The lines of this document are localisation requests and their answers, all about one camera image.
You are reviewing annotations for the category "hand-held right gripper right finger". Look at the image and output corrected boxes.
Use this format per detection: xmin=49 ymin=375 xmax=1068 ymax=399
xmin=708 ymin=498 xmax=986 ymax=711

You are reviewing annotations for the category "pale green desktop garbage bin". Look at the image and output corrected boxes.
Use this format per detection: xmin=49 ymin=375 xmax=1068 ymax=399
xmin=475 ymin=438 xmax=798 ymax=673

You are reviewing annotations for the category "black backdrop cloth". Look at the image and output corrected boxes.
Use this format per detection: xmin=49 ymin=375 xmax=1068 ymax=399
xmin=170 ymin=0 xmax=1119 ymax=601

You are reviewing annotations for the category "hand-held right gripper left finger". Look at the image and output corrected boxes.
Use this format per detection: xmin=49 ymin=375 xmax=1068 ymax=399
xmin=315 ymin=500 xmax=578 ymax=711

== == ==

→ **Task description**
The number of lines above containing the word "reviewing" is all that should be returned.

→ **Response**
4